Hari itu adalah hari pertama saya di kota tersebut. saya menuju ke satu SMA Negeri yang konon kabarnya adalah sekolah bertaraf Internasional...Seperti biasa setelah memarkir motor, lapor satpam dan bertanya dimana letak kantor BK saya langsung bergegas menuju kantor BK. Setelah memberi salam saya bertemu dengan seorang bapak guru, beliau mempersilahkan saya masuk dan bertanya perihal keperluan saya dan saya pun menceritakannya. Setelah sejenak mendengar kemudian beliau keluar sejenak mencari koordinatornya yang pada saat itu sedang bercokol di ruang guru. Tak lama kemudian mereka berdua datang. Kali ini saya bercerita tentang keperluan saya kepada bu guru yang rada nyentrik ini (rambut dicat pirang agak merah) sambil membuka surat dan proposal beserta berkas-berkas lainnya untuk disajikan....
Selesai saya bercerita ibu guru tersebut setengah melempar proposal yang saya bawa ke hadapan saya sambil berkata,"Kita ga butuh ini mas. Sudah berkali-kali kita coba lembaga yang berbeda tapi sama saja. Bahkan tahun lalu hasilnya tidak bisa dipertanggungjawabkan, ga valid. Bawa saja proposal anda dan tidak perlu kesini lagi." lalu ibu itu meninggalkan saya keluar ruangan sedangkan saya masih bengong sambil garuk-garuk kepala. Sejurus kemudian saya rapikan kembali berkas-berkas itu lalu segera pergi. Hari itu saya mendapatkan pengalaman tidak menyenangkan. Hari itu juga saya putuskan untuk pergi menengok bibi saya yang sedang sakit dan tidak meneruskan ke sekolah lain. Saya ingin introspeksi diri sebelum kembali bertempur....
Selama dalam perjalanan menuju rumah bibi yang berjarak 15 km dari sekolah saya berpikir dan berpikir, apa yang salah...

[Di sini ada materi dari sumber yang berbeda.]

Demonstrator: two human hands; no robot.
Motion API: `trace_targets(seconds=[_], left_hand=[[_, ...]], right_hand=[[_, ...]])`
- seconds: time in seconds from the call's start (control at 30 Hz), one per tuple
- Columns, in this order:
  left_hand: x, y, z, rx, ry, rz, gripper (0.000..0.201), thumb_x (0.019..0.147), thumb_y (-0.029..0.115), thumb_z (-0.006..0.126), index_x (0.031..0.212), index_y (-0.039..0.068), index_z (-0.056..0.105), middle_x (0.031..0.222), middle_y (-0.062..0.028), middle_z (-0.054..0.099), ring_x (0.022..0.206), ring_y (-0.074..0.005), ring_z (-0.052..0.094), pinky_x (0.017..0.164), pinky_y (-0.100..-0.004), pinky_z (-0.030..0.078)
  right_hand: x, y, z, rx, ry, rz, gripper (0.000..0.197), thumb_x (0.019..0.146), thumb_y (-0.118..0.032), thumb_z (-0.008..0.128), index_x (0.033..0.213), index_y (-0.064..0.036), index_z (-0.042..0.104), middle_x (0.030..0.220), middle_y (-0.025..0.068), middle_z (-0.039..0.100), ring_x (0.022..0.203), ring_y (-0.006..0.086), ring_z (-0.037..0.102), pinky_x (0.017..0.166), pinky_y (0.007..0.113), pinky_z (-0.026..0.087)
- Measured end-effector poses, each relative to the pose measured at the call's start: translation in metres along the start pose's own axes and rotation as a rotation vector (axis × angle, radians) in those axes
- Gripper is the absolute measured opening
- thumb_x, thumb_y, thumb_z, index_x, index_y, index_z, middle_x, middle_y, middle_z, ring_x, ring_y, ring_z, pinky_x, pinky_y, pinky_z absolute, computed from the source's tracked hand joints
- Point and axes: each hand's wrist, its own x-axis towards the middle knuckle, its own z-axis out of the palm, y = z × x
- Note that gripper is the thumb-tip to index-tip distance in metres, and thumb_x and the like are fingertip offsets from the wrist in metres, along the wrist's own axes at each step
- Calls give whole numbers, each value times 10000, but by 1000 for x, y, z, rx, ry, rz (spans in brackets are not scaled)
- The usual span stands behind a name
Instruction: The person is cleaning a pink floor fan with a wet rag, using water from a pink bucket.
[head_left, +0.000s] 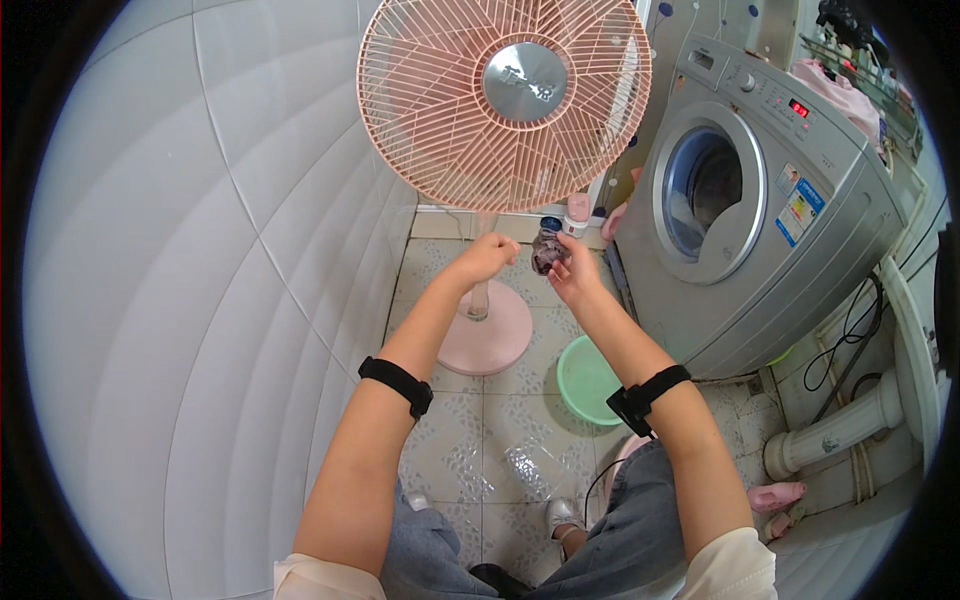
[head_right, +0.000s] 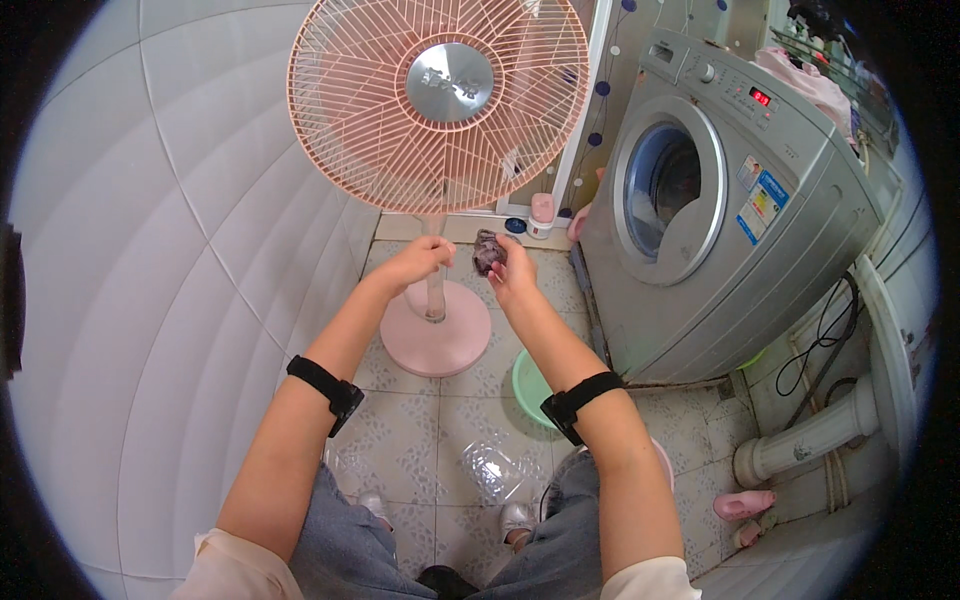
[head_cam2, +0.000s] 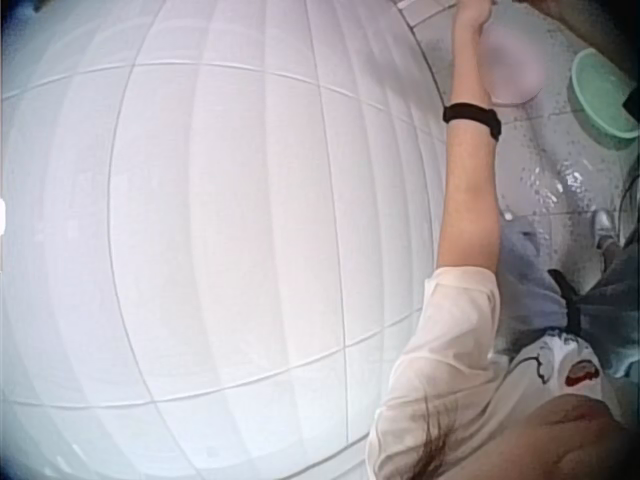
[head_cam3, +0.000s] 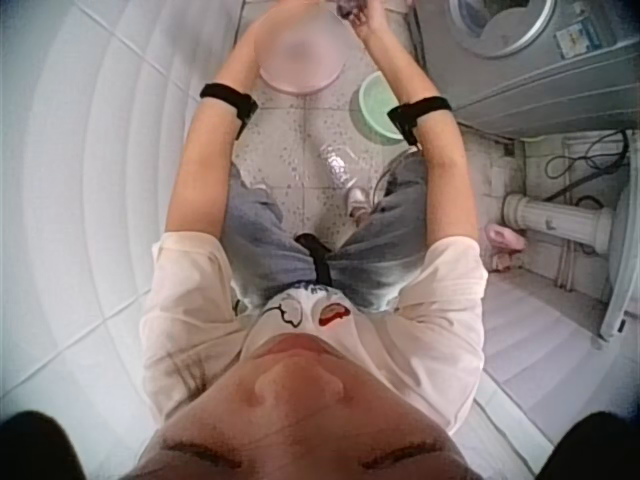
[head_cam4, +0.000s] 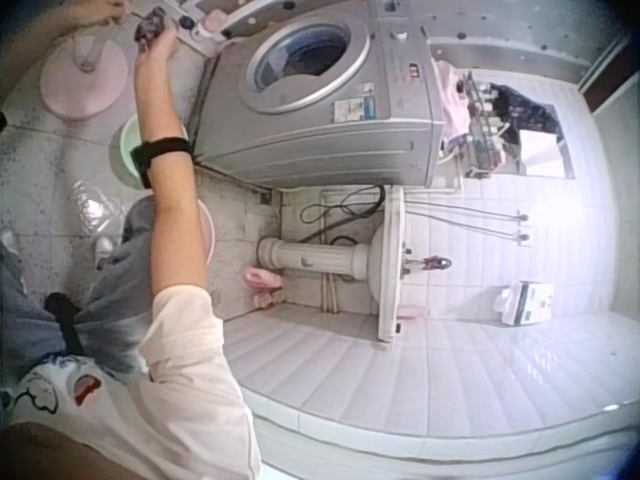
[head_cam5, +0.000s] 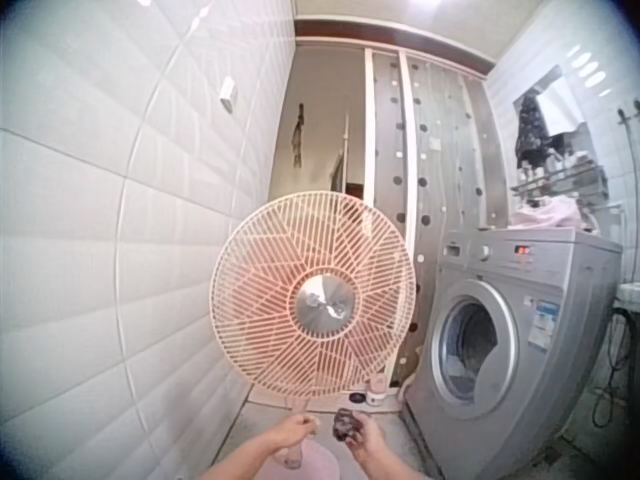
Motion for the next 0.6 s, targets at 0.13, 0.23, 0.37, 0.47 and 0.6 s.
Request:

Saya memang sempat terkejut dengan reaksi yang saya terima di sekolah, terkesan tidak sopan sama sekali memperlakukan orang apalagi dengan orang yang baru dikenal..
Tapi saya tidak mau berlarut-larut dengan ini. Saya tidak sakit hati sekalipun agak kecewa. Saya belajar memahami apa yang sebenarnya terjadi.Dalam hati dan pikiran saya merasa sangat prihatin dengan para profesional di profesi saya. Sedemikian buruknyakah mereka memberikan contoh produk dan layanan hingga sekolah menjadi sangat resisten dan traumatik sehingga bukan lagi berorientasi pada helping other people.
*Masih tetap dalam perjalanan*
Saya teringat kembali cerita seorang kawan yang pernah ia dengar dari salah satu program di RRI beberapa tahun sebelumnya...
Seorang mantan penjahat yang ingin bertobat datang kepada seorang guru kebaikan dan berharap akan belajar kebaikan untuk membayar lunas semua kisah kelamnya di masa lalu...
Ketika datang si penjahat ini berkata,"Ajarkanlah kepadaku tentang kebaikan."
Guru berkata,"Besok datanglah kemari aku akan memberikan tugas baru untukmu." kemudian si penjahat ini pergi dan keesokan harinya datang kembali.
Guru berkata," Bawalah batu ini. Pesanku, coba tanyakan kepada orang-orang di pasar. Seandainya batu ini dijual berapa harga pantas yang mereka tawarkan. Setelah kamu tahu, bawalah kembali batu itu kemari dan ceritakan apa yang kamu alami." Kemudian si penjahat ini pergi ke pasar dan mendatangi satu persatu penjual batu di pasar. Jawaban mereka beragam. Ada yang mengatakan menghargai batu itu dua keping uang perak, ada yang menghargai batu itu sekeping uang perak, ada yang tidak bersedia membeli namun bila diberikan gratis mereka masih bersedia menampungnya. Namun ada pula yang bahkan diberikan secara gratispun mereka tetap tidak bersedia menerimanya. Hal ikhwal peristiwa di pasar ini diceritakanlah kepada sang guru sesampainya di kediaman guru itu. Lalu si penjahat bertanya kepada guru ini mengapa mereka bereaksi seperti itu, sebenarnya batu apakah itu...Guru kebaikan ini tidak menjawab pertanyaan si penjahat secara langsung, namun berkata,"Besok bawalah batu ini kepada....(disebutkanlah beberapa nama). Lakukan hal yang sama, cukup bertanya namun tidak untuk menjualnya."